Effective last Tuesday, California drivers must stay at least 3 feet away from bicyclists when passing them. Several states have similar laws on their books for good reason, safety. The CHP has released these tips for both bicycle riders and drivers:
  • Expect People Bicycling on the Roadway. Bicyclists have the right to use all roads except those from which they are officially excluded.
  • Reduce Your Speed. When passing bicyclists - slow down. Air pressure from vehicles passing bicyclists, especially trucks and buses, can “push” a bicyclist over just by the wind created by passing at high speed.
  • Look for People Bicycling. When preparing to enter the roadway or make a turn, look carefully for oncoming bicyclists. Many bicyclists are capable of speeds in excess of 25 miles per hour.
  • Give at Least Three Feet. Do not overtake or pass a person bicycling too closely. California law requires a standard minimum distance of three feet between any part of the motor vehicle and any part of the bicycle or its operator.
  • Have Patience. Be aware that when a lane is too narrow for vehicles and bikes to be safely side by side, bicyclist should ride in or near the center of that lane to discourage motorists from unsafe passing.

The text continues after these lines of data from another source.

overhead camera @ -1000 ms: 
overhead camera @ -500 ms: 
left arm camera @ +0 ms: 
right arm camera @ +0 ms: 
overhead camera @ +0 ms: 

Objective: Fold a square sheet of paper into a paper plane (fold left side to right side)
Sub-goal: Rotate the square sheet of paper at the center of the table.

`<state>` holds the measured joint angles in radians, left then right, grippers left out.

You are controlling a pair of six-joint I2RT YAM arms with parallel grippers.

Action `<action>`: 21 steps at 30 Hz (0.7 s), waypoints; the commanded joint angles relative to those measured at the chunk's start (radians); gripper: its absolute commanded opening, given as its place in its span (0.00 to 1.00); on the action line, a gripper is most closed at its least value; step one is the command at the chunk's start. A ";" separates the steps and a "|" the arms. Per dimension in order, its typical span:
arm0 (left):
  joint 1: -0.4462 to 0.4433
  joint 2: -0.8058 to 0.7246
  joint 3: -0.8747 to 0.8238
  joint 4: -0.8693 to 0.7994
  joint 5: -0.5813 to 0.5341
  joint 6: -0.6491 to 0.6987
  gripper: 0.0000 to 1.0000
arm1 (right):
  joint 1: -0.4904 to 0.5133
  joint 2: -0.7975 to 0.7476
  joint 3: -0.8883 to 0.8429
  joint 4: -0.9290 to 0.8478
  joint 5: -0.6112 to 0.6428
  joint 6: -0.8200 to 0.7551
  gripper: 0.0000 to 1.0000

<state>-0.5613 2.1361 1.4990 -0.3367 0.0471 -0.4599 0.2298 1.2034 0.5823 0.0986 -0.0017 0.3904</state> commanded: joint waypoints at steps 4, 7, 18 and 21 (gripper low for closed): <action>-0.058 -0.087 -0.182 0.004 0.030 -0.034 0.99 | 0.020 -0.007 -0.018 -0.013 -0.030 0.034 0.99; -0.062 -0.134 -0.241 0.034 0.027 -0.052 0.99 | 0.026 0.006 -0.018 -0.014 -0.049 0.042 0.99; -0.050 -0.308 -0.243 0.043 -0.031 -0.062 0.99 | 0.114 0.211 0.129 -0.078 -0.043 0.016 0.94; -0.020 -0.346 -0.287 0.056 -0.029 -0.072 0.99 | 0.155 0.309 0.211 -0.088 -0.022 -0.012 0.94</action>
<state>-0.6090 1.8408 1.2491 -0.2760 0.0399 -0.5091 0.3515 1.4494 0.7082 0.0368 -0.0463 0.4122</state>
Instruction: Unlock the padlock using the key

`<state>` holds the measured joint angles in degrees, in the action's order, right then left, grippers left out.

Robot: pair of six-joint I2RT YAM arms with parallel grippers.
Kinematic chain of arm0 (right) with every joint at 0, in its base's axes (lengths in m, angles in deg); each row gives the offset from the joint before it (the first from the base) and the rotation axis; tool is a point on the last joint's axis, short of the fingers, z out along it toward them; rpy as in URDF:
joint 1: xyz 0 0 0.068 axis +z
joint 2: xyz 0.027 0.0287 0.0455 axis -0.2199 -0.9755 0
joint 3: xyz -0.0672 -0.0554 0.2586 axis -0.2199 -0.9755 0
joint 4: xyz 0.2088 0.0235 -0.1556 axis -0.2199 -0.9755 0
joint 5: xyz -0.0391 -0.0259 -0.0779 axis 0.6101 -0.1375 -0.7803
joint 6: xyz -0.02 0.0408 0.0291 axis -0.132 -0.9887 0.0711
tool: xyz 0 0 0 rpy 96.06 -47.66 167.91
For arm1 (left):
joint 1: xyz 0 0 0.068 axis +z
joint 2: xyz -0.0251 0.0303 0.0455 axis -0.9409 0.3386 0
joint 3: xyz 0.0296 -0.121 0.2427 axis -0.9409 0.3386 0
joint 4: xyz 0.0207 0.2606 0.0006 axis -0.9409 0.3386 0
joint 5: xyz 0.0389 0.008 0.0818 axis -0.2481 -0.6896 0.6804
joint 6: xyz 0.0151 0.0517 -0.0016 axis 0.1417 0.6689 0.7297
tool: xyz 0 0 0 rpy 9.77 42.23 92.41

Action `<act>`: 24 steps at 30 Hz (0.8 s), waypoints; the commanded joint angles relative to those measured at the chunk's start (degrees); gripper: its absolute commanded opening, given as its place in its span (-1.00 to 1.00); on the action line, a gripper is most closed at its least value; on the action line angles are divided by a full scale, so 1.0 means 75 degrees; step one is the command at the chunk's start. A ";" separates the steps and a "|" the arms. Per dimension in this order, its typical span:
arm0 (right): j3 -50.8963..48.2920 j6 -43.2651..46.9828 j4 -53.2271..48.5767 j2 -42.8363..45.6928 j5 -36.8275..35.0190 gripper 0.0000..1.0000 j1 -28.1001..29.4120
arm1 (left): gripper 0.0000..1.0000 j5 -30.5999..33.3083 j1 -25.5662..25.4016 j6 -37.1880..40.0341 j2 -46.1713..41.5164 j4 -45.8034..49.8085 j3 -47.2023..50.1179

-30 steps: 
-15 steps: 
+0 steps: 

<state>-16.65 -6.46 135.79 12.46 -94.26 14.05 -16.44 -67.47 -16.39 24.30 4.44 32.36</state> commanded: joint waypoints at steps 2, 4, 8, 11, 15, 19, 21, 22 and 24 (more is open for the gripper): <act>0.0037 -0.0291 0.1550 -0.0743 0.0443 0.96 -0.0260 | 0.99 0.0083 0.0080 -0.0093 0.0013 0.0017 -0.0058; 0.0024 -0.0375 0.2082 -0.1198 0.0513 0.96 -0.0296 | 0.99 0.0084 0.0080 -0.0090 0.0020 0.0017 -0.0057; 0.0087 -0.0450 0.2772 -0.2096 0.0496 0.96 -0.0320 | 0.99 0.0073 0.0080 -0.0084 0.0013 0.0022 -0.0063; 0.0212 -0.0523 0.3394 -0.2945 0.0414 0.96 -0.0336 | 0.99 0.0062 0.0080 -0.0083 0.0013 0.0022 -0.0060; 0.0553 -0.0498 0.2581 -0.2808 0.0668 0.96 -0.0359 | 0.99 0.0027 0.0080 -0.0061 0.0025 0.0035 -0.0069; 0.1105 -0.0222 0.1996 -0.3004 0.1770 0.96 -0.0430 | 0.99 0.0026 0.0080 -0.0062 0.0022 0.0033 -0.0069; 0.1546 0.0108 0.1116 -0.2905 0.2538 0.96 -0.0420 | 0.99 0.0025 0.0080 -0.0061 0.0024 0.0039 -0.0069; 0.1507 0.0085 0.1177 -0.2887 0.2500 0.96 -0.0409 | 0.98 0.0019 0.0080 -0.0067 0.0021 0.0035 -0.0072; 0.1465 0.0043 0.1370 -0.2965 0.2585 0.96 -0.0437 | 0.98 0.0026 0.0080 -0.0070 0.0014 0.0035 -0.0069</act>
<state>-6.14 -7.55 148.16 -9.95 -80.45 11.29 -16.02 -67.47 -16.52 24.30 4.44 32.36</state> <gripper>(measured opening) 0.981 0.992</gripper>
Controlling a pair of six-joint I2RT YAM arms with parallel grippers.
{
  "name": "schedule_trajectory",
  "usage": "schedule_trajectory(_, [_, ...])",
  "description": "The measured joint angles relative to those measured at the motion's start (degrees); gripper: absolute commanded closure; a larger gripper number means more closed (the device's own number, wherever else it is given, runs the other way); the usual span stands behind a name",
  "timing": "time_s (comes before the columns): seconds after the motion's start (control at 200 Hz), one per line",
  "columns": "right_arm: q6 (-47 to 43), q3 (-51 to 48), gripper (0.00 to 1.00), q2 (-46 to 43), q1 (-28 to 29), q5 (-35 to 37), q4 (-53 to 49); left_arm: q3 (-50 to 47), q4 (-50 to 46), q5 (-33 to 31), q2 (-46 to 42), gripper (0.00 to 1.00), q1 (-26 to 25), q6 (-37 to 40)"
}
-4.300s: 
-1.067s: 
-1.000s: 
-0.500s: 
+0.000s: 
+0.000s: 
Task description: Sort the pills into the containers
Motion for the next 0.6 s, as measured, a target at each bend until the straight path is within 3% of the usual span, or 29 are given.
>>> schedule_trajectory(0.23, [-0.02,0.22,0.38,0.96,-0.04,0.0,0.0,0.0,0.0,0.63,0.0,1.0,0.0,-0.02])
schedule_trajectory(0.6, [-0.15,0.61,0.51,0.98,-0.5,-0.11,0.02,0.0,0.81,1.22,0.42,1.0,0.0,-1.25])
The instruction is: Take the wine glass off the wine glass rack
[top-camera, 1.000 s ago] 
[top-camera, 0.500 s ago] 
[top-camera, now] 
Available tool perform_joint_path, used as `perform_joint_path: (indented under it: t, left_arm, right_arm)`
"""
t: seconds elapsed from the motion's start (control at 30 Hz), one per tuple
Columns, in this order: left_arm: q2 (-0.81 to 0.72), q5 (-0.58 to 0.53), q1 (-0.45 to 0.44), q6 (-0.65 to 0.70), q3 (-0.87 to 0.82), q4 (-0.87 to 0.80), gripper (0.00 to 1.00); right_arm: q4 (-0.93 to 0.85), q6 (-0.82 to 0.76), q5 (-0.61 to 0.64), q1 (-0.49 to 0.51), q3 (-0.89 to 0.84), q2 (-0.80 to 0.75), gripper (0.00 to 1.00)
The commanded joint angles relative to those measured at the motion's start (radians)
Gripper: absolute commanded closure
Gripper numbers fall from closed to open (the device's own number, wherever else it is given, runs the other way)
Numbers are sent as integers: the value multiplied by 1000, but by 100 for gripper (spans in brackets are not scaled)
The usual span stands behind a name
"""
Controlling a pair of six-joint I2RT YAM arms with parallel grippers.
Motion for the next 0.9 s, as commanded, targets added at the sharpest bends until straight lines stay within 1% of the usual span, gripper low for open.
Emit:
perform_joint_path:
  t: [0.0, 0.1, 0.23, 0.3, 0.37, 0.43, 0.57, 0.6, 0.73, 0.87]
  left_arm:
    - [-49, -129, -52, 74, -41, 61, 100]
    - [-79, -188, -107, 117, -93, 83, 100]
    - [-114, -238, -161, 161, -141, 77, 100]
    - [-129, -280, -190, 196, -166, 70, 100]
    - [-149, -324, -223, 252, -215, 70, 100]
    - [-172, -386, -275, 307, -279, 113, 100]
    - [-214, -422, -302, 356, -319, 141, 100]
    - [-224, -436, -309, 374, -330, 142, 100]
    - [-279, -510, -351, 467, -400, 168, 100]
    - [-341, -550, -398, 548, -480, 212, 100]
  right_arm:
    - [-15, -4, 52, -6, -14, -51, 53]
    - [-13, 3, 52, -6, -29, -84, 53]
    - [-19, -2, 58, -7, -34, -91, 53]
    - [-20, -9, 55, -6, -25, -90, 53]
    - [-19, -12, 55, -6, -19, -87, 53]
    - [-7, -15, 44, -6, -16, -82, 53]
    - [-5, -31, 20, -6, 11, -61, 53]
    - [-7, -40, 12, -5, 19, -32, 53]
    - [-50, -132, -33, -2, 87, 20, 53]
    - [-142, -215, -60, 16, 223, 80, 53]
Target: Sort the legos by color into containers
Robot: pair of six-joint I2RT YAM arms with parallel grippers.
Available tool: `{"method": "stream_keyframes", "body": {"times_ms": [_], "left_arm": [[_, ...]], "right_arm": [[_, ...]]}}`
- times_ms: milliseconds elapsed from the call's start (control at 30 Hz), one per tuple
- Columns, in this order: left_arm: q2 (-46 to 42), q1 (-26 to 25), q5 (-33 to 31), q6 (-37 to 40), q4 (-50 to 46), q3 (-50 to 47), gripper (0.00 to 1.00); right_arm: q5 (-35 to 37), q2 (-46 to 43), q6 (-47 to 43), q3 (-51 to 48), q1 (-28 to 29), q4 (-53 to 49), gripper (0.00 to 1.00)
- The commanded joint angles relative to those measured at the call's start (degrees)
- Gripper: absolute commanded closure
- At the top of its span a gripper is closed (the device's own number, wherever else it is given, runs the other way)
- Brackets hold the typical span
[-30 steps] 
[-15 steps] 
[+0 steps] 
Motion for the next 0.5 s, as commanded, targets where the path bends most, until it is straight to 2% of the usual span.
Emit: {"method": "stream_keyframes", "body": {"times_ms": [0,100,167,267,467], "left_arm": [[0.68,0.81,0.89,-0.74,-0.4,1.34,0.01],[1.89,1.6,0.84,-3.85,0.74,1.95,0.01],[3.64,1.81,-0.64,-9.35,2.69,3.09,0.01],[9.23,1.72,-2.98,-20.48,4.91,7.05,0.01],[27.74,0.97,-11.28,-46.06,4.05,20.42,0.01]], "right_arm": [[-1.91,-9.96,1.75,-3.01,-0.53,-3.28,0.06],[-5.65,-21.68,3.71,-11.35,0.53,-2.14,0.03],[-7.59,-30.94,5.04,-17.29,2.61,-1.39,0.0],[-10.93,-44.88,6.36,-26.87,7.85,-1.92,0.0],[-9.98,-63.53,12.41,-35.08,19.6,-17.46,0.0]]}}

These tips are for the cyclists:
  • Go With the Traffic Flow. Ride on the right in the same direction as motor vehicle traffic. Go with the flow – not against it.
  • Obey All Traffic Laws. Stop at red lights and stop signs and yield to pedestrians.
  • Be Predictable. Ride in a straight line, not swerving in and out between parked cars. Signal your moves to motorists, other bicyclists, and pedestrians to let them know what to expect.
  • Increase Your Visibility. Wear fluorescent or brightly colored clothing during the day, dawn, and dusk. When you ride at night, you must have a white headlight and red lights or reflectors on the back of your bike, white or yellow reflector on each pedal or a bicyclist’s shoe or ankles, and side reflectors (unless the bicycle is equipped with reflectorized tires.). (CVC 21201)
  • Stay Alert at All Times. Use your eyes and ears. Watch out for potholes, cracks, wet leaves, storm grates, railroad tracks, or anything that could make you lose control and fall. To be able to listen for dangerous situations, do not use headphones or earplugs in both ears while riding. (CVC 27400)
  • Look Before Turning. When turning or changing lanes, always look behind you for a break in traffic, signal, and then check again before making the turn. As you approach intersections, be aware of the people behind, beside, and in front of you who may try to cross your path. Watch out for left or right-turning traffic; these are the most frequent motorist-caused bicycle crashes.
  • Watch for Parked Cars. Ride far enough out from the curb to avoid the unexpected from parked cars (drivers may pull out in front of you or open a door in your path.)
  • Give and Get Respect. Allow faster traffic to pass when it’s safe; avoid needlessly blocking the road.


  1. While CVC 21760 is nice, let's remember that it basically invalidates itself. But the real issue is that it creates a catch-22 on the streets: don't hit the bikes (21760), but they're going to be in the way (21202). That can be a real problem when volume of bikes goes up from just one per hour, highlighting the importance of just-signed AB 1193 in allowing agencies to better configure the street network for optimal use.